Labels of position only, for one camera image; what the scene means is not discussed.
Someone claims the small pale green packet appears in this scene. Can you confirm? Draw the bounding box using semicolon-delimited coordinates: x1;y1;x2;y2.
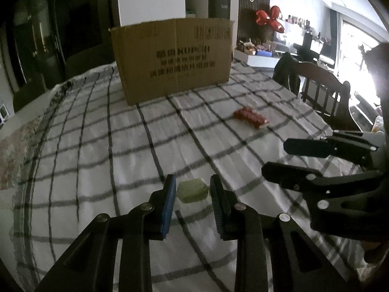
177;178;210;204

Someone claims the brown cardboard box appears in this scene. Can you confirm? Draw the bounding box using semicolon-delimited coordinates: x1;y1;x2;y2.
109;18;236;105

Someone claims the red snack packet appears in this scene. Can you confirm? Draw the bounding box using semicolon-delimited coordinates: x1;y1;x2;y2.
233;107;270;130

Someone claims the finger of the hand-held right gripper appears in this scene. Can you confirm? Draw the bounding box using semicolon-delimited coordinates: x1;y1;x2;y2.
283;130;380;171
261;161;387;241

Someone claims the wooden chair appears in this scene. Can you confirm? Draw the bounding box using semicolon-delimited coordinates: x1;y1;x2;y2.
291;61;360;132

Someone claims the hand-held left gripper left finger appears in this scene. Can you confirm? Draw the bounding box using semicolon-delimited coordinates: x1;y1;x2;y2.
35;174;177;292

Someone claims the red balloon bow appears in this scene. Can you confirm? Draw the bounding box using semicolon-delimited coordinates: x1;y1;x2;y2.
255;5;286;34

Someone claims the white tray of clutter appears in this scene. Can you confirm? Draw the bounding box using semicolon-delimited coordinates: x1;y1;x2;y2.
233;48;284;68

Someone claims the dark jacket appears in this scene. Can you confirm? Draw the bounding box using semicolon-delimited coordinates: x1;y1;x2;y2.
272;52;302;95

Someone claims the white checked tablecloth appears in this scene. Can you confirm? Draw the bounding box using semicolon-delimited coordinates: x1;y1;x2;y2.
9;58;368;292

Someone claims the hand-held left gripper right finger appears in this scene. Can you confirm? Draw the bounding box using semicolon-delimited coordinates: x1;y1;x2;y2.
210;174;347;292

++++++++++++++++++++

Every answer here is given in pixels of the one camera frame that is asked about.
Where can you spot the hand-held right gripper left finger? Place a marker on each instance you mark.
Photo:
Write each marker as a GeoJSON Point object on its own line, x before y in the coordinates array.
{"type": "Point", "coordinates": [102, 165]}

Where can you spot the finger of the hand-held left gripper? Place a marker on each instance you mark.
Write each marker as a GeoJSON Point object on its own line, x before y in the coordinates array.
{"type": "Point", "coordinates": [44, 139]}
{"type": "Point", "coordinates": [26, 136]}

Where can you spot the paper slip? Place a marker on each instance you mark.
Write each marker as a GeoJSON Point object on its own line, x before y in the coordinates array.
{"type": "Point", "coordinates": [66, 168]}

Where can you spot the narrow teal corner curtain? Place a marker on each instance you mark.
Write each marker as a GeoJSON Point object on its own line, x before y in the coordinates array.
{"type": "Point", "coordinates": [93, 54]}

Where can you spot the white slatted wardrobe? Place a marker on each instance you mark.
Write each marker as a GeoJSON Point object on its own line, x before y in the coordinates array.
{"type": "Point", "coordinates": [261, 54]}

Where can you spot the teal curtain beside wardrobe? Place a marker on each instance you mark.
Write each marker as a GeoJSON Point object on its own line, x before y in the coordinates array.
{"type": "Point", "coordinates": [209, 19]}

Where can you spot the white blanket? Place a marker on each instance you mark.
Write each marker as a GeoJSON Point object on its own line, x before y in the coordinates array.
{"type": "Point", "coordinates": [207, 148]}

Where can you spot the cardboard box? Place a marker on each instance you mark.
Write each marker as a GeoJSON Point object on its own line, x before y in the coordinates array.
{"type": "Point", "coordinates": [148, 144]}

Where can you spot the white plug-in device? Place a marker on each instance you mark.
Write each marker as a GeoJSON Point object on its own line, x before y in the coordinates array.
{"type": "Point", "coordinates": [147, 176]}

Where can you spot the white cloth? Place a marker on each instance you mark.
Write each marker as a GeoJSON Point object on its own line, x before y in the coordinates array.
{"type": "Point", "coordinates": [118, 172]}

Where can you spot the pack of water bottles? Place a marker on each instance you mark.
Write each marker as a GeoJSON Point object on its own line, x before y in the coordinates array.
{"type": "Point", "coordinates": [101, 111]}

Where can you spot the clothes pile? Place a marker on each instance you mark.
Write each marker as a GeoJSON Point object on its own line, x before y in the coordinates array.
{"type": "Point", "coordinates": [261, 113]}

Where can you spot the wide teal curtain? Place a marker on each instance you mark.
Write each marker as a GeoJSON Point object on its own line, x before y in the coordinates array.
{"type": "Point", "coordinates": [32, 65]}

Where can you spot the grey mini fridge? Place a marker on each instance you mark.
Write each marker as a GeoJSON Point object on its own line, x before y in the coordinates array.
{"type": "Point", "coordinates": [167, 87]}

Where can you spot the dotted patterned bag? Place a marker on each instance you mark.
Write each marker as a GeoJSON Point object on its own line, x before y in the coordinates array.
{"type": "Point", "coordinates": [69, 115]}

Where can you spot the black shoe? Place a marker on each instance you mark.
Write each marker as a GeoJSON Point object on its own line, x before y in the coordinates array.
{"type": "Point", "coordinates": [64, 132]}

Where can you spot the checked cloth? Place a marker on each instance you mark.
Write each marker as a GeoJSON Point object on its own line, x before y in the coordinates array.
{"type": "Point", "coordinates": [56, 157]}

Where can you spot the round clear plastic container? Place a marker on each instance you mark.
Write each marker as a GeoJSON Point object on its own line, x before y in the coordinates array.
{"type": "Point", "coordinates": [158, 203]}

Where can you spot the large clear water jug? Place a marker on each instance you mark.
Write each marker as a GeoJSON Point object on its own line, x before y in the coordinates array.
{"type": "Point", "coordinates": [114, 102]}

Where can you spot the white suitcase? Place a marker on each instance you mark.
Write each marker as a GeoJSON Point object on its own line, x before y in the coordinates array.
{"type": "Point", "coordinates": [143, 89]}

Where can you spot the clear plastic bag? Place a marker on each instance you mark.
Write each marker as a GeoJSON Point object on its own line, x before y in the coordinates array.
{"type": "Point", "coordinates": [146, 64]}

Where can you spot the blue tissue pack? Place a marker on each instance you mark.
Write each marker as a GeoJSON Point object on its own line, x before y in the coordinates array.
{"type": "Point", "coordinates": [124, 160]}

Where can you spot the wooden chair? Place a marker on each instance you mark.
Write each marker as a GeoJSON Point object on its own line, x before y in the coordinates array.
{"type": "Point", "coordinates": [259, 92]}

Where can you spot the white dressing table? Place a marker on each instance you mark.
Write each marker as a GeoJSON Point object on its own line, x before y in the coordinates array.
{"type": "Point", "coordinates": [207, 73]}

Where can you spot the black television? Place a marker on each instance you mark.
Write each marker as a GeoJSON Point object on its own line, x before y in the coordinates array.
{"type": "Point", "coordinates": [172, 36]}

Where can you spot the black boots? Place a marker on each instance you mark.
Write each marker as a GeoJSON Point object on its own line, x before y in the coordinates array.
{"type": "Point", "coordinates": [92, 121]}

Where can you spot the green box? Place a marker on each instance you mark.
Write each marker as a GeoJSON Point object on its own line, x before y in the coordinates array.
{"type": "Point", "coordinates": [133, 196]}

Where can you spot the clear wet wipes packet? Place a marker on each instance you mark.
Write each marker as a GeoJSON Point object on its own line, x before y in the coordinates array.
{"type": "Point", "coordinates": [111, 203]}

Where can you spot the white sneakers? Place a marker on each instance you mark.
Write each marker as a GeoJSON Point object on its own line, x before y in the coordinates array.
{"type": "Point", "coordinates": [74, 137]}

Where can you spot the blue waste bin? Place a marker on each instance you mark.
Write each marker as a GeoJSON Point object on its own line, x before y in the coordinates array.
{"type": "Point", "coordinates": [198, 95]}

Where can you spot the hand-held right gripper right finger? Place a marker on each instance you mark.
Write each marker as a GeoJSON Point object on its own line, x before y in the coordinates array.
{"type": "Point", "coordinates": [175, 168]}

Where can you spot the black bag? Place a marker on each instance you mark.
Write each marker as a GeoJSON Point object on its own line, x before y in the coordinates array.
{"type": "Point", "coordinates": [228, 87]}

++++++++++++++++++++

Brief
Show all lines above holding "teal".

Your solution
Where can you spot the narrow teal corner curtain? Place a marker on each instance you mark.
Where can you spot the teal curtain beside wardrobe? Place a marker on each instance you mark.
Where can you spot the wide teal curtain? Place a marker on each instance you mark.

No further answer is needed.